In order to analyse the diversity, richness, and uniformity of the communities in the sample, α diversity was calculated from 4 indices in QIIME2, including ACE, Chao1, Shannon, and Simpson. The Kruskal–Wallis test was used to determine the statistical significance of α diversity indices in QIIME2. Rarefaction curves were generated based on Observed Species to demonstrate sequencing depth. QIIME2 calculates both weighted and unweighted UniFrac, which are phylogenetic measures of β diversity. Principal coordinate analysis (PCoA) was analysed based on the Bray–Curtis distance, an indicator used to measure differences in taxonomic composition in ecology. To study the significance of the differences in community structure between groups, the Adonis and Anosim functions in QIIME2 were used to do the analysis. To find out the significantly different species at each taxonomic level (Phylum, Class, Order, Family, Genus, Species), R (version 4.2.2) was used to do MetaStat and T-test analysis. The LEfSe package in R was used to do LEfSe analysis (linear discriminant analysis effect size) with a linear discriminant analysis (LDA) score threshold of 4 to find out the biomarkers. Further, to study the functions of the communities in the samples and find out the different functions of the communities in the different groups, the PICRUSt2 software (Version 2.1.2-b) was used for function annotation analysis.

To discern differences among cigar-associated groups at the genus and species levels, a comparative analysis was conducted. The ‘pheatmap’ package (version 1.0.13) in R (version 4.2.2) was utilised to generate heatmaps, while the ‘ggplot2’ (version 3.5.2) R package was employed to create histograms illustrating the average relative abundance within each group. Correlation analysis was performed at the genus and species levels. Genera and species identified in the variation analysis were pooled for Spearman correlation analysis of their correlation with all the bacteria and clinical parameters after 0.002% and 30% screening (R package: ‘Hmisc’, version 5.2–3, Supplement Information).

Results

Characteristics of microbial communities in cigar samples

Cigar samples of five Caribbean products and five Chinese products were subjected to 16S rRNA sequencing analysis in replicates of six.

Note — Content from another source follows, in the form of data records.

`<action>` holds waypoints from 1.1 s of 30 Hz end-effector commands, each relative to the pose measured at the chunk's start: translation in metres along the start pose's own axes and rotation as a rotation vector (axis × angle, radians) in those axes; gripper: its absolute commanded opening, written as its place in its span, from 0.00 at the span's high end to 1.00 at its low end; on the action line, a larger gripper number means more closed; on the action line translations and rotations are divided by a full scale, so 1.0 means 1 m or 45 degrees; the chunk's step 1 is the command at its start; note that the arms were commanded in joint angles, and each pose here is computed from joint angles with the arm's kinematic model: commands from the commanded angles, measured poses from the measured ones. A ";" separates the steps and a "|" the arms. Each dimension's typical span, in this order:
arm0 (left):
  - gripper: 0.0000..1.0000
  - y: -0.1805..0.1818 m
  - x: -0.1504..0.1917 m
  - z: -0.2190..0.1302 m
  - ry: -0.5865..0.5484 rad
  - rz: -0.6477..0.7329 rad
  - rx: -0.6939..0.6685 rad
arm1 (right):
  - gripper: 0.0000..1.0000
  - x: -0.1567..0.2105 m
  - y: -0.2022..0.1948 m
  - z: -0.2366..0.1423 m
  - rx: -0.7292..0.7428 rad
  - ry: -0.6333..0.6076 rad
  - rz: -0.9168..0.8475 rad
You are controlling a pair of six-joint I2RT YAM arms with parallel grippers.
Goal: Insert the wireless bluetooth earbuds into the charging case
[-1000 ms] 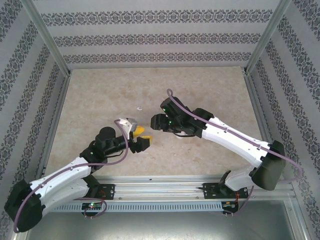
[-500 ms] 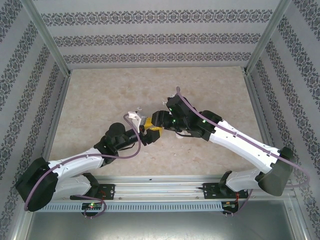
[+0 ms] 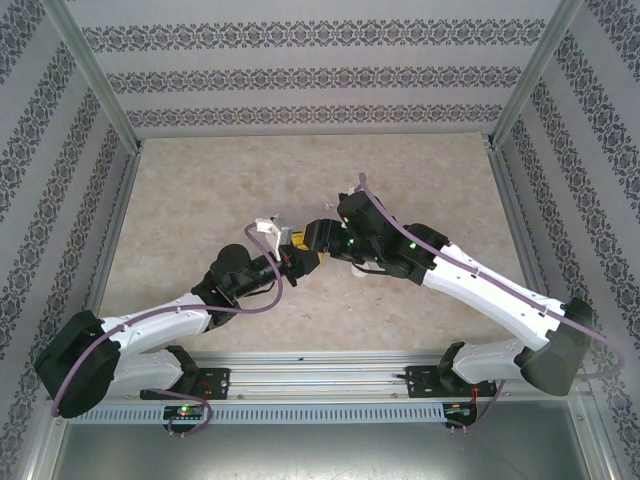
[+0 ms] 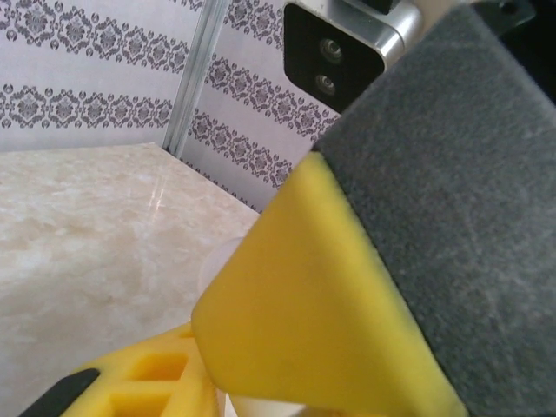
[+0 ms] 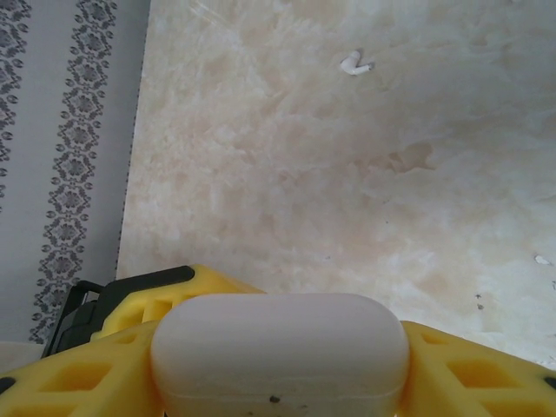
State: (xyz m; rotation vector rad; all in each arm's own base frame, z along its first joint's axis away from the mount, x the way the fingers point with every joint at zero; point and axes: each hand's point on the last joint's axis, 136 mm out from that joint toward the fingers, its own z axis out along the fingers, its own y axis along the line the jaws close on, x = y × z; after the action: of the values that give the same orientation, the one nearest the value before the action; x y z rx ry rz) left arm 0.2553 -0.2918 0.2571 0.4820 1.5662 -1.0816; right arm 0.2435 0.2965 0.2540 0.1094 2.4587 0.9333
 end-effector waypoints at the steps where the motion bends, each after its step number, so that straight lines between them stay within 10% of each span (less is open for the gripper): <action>1: 0.80 -0.011 -0.036 0.000 -0.152 0.004 0.027 | 0.38 0.001 0.003 -0.009 -0.047 -0.003 0.004; 13: 0.87 0.000 -0.053 -0.026 -0.101 -0.124 -0.044 | 0.28 -0.018 0.026 -0.067 -0.224 -0.152 -0.223; 33: 0.88 -0.052 -0.127 -0.054 -0.191 -0.459 0.388 | 0.34 -0.020 0.087 -0.082 -0.790 -0.115 -0.311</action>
State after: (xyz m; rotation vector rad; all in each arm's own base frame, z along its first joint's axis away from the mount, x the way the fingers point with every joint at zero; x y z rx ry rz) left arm 0.2364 -0.2453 0.3579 0.2782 1.4993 -1.5271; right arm 0.2145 0.3045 0.3558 -0.3240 2.0192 1.3945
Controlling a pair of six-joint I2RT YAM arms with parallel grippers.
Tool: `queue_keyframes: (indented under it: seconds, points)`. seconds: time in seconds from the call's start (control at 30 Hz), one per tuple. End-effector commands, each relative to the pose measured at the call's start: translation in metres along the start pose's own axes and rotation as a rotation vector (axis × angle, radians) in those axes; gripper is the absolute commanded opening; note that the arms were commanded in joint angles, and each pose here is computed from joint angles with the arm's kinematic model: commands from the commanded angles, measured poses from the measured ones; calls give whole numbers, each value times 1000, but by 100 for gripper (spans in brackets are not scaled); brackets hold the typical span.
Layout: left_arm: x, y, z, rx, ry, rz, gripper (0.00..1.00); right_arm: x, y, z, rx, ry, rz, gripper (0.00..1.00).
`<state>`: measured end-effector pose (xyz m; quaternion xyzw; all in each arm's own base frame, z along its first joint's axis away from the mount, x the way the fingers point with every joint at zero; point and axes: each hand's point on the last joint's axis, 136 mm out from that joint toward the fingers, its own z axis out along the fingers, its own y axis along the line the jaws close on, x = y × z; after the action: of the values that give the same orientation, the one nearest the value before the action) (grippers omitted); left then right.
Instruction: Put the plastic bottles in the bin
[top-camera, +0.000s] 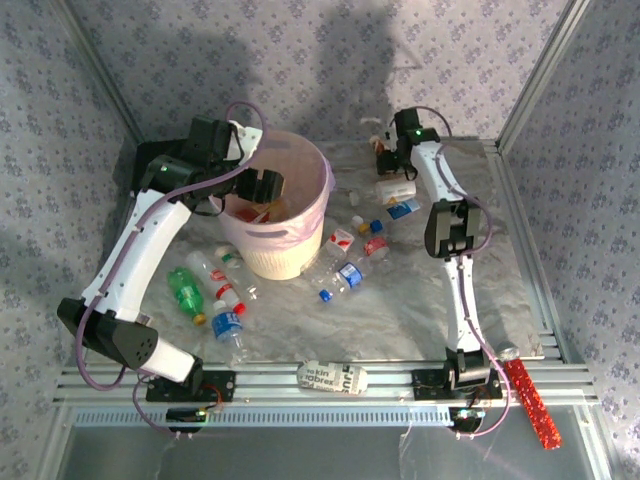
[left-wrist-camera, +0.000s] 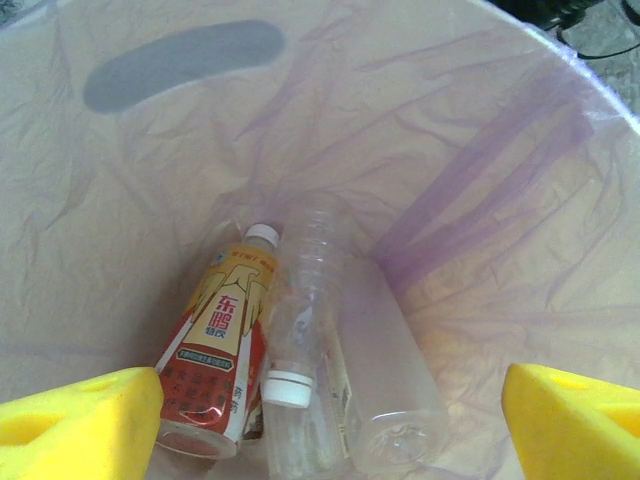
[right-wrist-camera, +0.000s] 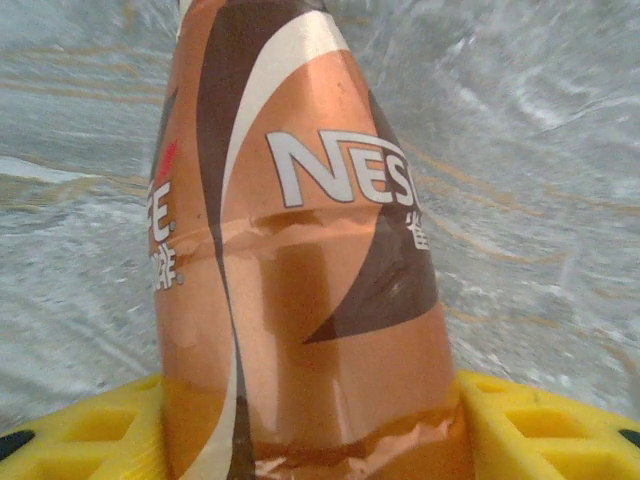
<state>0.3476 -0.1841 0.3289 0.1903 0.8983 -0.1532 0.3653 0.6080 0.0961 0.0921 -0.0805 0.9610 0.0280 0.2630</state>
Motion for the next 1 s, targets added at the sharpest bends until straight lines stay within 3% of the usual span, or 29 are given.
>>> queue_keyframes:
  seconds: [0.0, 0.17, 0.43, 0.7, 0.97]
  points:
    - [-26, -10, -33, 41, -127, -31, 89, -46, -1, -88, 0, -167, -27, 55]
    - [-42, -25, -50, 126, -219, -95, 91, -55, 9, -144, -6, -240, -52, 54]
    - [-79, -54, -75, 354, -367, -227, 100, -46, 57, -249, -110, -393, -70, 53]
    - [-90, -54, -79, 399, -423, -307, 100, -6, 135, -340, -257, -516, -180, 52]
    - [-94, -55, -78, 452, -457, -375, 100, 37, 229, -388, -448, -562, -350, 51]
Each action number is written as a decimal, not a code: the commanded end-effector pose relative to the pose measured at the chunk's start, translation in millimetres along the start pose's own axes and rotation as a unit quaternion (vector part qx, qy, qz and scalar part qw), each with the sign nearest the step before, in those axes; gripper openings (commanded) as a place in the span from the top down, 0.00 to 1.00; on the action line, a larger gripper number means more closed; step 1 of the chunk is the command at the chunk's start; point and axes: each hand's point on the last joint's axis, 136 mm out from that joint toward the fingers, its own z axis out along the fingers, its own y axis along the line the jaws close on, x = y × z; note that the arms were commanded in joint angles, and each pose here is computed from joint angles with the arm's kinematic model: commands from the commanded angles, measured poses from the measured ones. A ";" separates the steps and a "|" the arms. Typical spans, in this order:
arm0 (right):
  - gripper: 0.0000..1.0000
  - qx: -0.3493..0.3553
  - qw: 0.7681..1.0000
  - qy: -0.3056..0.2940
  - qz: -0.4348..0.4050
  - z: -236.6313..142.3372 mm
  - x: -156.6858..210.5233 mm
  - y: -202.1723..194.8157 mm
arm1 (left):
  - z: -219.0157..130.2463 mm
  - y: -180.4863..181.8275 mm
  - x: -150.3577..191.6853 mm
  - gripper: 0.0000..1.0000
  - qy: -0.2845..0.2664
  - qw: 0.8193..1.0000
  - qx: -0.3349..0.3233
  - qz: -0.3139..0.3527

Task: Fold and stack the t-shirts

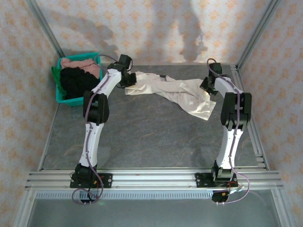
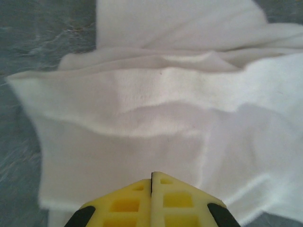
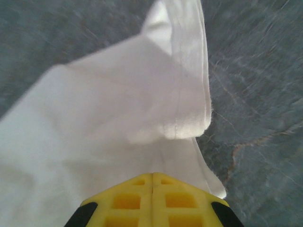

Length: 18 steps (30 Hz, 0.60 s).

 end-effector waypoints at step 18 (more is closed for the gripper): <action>1.00 -0.109 0.986 -0.122 -0.023 -192.3 18.0 21.6 | -0.3 26.1 0.8 0.41 -0.001 0.999 -0.040 -0.006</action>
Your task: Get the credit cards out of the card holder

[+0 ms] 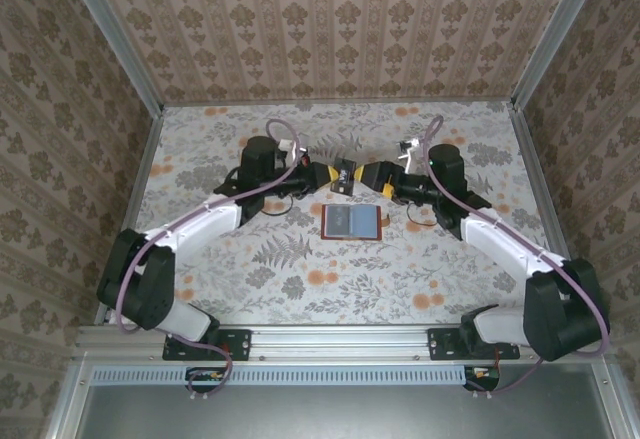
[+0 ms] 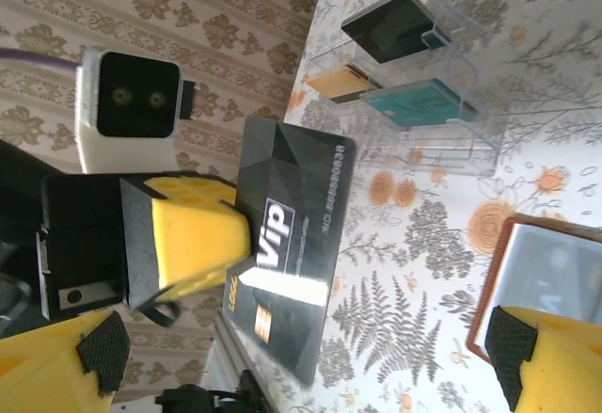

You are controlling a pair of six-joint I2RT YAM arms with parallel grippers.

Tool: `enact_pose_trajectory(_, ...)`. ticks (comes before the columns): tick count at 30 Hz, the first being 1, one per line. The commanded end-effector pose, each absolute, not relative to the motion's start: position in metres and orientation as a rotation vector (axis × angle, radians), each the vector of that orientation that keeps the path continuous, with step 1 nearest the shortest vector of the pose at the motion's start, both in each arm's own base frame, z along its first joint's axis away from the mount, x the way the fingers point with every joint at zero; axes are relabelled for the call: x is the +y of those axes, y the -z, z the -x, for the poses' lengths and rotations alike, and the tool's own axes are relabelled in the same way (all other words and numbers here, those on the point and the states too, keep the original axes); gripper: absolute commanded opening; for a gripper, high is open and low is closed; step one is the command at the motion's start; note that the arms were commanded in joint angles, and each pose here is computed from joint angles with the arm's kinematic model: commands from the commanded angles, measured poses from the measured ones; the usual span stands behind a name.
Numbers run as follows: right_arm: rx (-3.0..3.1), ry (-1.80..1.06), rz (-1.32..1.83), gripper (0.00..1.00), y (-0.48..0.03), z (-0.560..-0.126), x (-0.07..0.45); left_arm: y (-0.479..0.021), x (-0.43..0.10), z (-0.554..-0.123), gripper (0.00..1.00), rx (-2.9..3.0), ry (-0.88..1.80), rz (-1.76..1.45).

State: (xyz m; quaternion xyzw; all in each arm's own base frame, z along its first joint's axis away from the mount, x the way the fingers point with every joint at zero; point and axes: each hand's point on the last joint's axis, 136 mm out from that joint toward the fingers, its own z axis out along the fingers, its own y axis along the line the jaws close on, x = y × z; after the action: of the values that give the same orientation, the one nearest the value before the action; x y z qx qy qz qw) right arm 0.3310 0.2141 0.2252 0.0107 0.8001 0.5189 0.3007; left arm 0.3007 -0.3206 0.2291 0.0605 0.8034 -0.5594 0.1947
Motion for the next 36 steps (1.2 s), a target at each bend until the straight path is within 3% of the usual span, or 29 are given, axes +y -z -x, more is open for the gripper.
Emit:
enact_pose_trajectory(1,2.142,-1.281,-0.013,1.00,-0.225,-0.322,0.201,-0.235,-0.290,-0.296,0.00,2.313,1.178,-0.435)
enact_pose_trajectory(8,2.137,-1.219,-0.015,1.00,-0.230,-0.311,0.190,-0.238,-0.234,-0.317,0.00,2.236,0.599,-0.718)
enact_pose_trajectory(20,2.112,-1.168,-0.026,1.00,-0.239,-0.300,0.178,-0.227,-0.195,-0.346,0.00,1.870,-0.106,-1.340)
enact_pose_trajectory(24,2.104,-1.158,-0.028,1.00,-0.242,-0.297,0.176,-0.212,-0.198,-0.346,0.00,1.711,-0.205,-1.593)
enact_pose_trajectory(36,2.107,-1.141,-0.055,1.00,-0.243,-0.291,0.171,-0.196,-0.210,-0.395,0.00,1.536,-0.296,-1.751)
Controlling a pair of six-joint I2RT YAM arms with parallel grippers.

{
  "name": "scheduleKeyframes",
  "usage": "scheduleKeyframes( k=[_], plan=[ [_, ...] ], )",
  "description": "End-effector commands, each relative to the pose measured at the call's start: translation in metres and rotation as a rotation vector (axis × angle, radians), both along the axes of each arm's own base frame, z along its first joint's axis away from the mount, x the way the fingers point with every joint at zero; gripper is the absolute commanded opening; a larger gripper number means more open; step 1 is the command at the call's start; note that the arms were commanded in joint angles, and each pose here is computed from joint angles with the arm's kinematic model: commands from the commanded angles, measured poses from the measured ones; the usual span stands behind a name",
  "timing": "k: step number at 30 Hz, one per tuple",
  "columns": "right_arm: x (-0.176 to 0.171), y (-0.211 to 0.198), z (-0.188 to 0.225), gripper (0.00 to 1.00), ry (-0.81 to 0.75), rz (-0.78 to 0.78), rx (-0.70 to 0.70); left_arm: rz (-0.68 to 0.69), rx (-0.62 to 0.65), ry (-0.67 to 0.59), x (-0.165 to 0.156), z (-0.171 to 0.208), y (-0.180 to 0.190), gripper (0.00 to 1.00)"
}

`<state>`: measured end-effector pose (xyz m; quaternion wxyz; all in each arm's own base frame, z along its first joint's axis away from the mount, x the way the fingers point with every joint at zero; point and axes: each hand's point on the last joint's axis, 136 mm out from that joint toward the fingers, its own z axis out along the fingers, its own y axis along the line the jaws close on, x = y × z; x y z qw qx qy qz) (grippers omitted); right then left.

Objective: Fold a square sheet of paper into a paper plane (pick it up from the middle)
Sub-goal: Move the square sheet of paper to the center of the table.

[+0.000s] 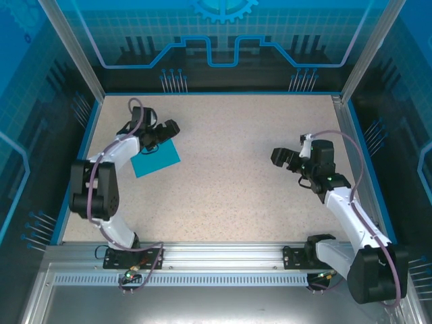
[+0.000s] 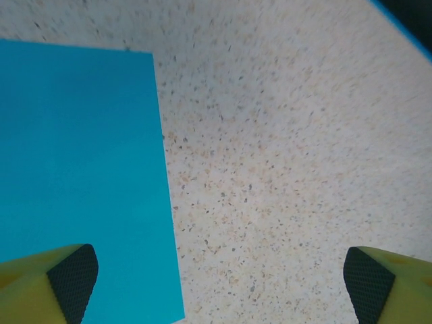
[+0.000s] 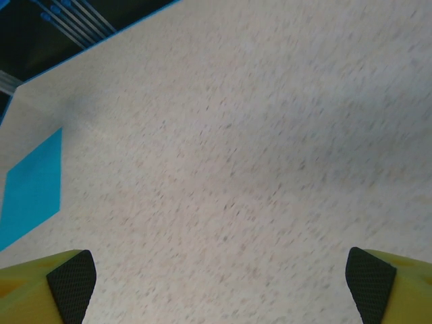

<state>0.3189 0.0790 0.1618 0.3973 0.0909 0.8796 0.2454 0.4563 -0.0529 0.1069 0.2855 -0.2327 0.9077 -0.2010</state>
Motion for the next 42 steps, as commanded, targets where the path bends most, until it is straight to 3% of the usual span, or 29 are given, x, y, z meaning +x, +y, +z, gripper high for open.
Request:
scheduleKeyframes(
  k=[1, 9, 17, 22, 27, 34, 37, 42],
  plan=[
    [-0.008, 0.021, 0.006, 0.99, 0.032, 0.044, 0.090, 0.017, -0.010, 0.146, -0.012, -0.019, -0.004, 0.98],
    [-0.010, 0.035, -0.018, 0.99, 0.126, 0.108, 0.053, 0.035, -0.009, 0.284, -0.013, -0.073, -0.007, 0.98],
    [-0.005, 0.039, -0.042, 0.99, 0.219, 0.119, 0.032, -0.027, -0.050, 0.354, -0.034, -0.097, -0.036, 0.99],
    [-0.004, 0.041, -0.052, 0.99, 0.264, 0.121, 0.025, -0.089, -0.145, 0.372, -0.056, -0.103, -0.083, 0.99],
    [-0.008, 0.045, -0.060, 0.99, 0.290, 0.138, 0.014, -0.185, -0.228, 0.363, -0.082, -0.096, -0.160, 0.98],
    [-0.009, 0.049, -0.058, 0.99, 0.293, 0.144, 0.022, -0.311, -0.287, 0.266, -0.099, -0.057, -0.245, 0.99],
    [-0.009, 0.055, -0.053, 0.99, 0.285, 0.151, 0.034, -0.302, -0.257, 0.199, -0.098, -0.031, -0.238, 0.99],
    [-0.008, 0.081, -0.039, 0.99, 0.251, 0.198, 0.051, -0.205, -0.104, 0.066, -0.100, 0.008, -0.179, 0.99]
  ],
)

Splicing, quality control, and chimera removal were conducted on the down data acquired from Illumina NovaSeq to obtain Effective Tags. The statistical results obtained in each step of data processing are detailed in Table S1.

As shown in Tables S1 and S2, bacterial sequencing revealed that Caribbean and Chinese cigars yielded 3,249,417 and 3,182,671 Effective Tags in total, which were classified into 3026 operational taxonomic units and 12,199 OTUs, respectively. Rarefaction curves were created by randomly selecting a subset of sequencing data from the sample and plotting against observed OTUs. In Fig. S1, rarefaction curves showed that the number of OTUs in all samples reached a plateau as the sequence number increased. This suggests that the OTUs identified in our data represent sufficient coverage of the microbial diversity present in the samples.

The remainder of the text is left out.